→ RECORDS FOR THE TASK:
- Opening Delimiter -

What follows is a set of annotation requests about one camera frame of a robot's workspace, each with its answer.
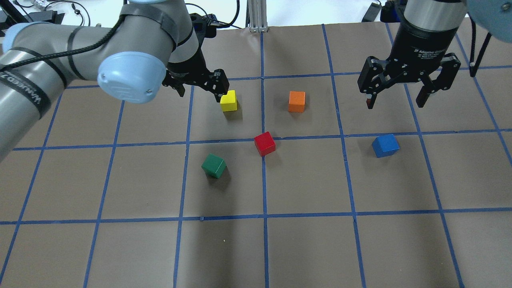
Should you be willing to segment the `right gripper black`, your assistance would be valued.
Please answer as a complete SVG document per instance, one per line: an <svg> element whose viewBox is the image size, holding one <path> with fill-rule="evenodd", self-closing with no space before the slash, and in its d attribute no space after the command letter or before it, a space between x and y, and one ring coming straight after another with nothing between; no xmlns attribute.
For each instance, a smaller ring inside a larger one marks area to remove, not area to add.
<svg viewBox="0 0 512 288"><path fill-rule="evenodd" d="M457 29L425 30L410 22L401 22L386 60L367 57L357 80L360 93L366 95L366 106L373 109L377 95L387 85L421 81L423 86L416 104L423 108L430 95L448 90L456 78L461 62L454 53L447 53ZM430 74L438 68L436 79Z"/></svg>

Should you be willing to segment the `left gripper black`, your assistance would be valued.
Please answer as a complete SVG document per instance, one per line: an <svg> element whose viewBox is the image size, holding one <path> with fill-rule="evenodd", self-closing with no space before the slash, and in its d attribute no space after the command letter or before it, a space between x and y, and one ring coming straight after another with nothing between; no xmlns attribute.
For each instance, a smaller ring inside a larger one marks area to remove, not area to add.
<svg viewBox="0 0 512 288"><path fill-rule="evenodd" d="M184 85L197 86L211 92L215 97L226 95L229 90L229 80L223 69L210 72L199 46L196 52L187 60L169 62L162 86L175 90L184 97Z"/></svg>

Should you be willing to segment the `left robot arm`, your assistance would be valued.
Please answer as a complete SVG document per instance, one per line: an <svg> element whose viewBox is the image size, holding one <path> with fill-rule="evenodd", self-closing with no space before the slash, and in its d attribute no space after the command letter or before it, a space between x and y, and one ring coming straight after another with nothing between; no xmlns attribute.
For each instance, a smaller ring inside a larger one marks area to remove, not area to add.
<svg viewBox="0 0 512 288"><path fill-rule="evenodd" d="M228 93L222 69L209 71L182 0L132 0L113 28L48 22L11 26L1 55L1 159L15 148L75 80L97 81L108 95L143 104L161 86L184 84Z"/></svg>

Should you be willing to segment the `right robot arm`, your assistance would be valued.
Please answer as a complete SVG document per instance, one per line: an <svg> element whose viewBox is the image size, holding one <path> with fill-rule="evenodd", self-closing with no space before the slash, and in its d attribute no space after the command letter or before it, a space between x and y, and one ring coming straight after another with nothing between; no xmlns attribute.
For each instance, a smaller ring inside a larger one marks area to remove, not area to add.
<svg viewBox="0 0 512 288"><path fill-rule="evenodd" d="M454 53L447 53L463 19L488 31L491 38L511 42L510 0L388 0L382 22L398 22L399 28L385 60L369 56L358 77L366 106L373 109L377 95L400 83L423 84L416 104L422 108L431 94L452 87L461 67Z"/></svg>

- Closing Delimiter -

No pictures belong in the copy. Transcribe every entry exactly.

→ RESULT FOR THIS TASK:
What follows is a set of annotation requests about one camera frame of a robot's workspace, each with its answer.
Should you be willing to segment the `right gripper black`, your assistance would be valued.
Please answer as a complete SVG document per instance, one per line: an <svg> element whose viewBox is the image size, holding one <path> with fill-rule="evenodd", self-closing with no space before the slash, and in its d attribute no space after the command letter or before it, a space between x and y, and one ring coming straight after another with nothing between; no xmlns attribute.
For each instance, a smaller ring inside a larger one marks area to remove, not area to add.
<svg viewBox="0 0 512 288"><path fill-rule="evenodd" d="M457 29L425 30L410 22L401 22L386 60L367 57L357 80L360 93L366 95L366 106L373 109L377 95L387 85L421 81L423 86L416 104L423 108L430 95L448 90L456 78L461 62L454 53L447 53ZM430 74L438 68L436 79Z"/></svg>

Should you be willing to segment the `left gripper black`, your assistance would be valued.
Please answer as a complete SVG document per instance, one per line: an <svg> element whose viewBox is the image size, holding one <path> with fill-rule="evenodd", self-closing with no space before the slash, and in its d attribute no space after the command letter or before it, a space between x and y, and one ring coming straight after another with nothing between; no xmlns attribute.
For each instance, a smaller ring inside a larger one marks area to remove, not area to add.
<svg viewBox="0 0 512 288"><path fill-rule="evenodd" d="M184 85L197 86L211 92L215 97L226 95L229 90L229 80L223 69L210 72L199 46L196 52L187 60L169 62L162 86L175 90L184 97Z"/></svg>

Should you be willing to segment the `left robot arm`, your assistance would be valued.
Please answer as a complete SVG document per instance, one per line: an <svg> element whose viewBox is the image size, holding one <path> with fill-rule="evenodd", self-closing with no space before the slash, and in its d attribute no space after the command letter or before it, a space between x and y, and one ring coming straight after another with nothing between; no xmlns attribute.
For each instance, a smaller ring inside a larger one marks area to remove, not area to add.
<svg viewBox="0 0 512 288"><path fill-rule="evenodd" d="M228 93L222 69L209 71L182 0L132 0L113 28L48 22L11 26L1 55L1 159L15 148L75 80L97 81L108 95L143 104L161 86L184 84Z"/></svg>

Should you be willing to segment the `right robot arm`, your assistance would be valued.
Please answer as a complete SVG document per instance, one per line: an <svg> element whose viewBox is the image size, holding one <path> with fill-rule="evenodd", self-closing with no space before the slash, and in its d attribute no space after the command letter or before it, a space between x and y, and one ring coming straight after another with nothing between; no xmlns attribute.
For each instance, a smaller ring inside a larger one marks area to remove, not area to add.
<svg viewBox="0 0 512 288"><path fill-rule="evenodd" d="M454 53L447 53L463 19L488 31L491 38L511 42L510 0L388 0L382 22L398 22L399 28L385 60L369 56L358 77L366 106L373 109L377 95L400 83L423 84L416 104L422 108L431 94L452 87L461 67Z"/></svg>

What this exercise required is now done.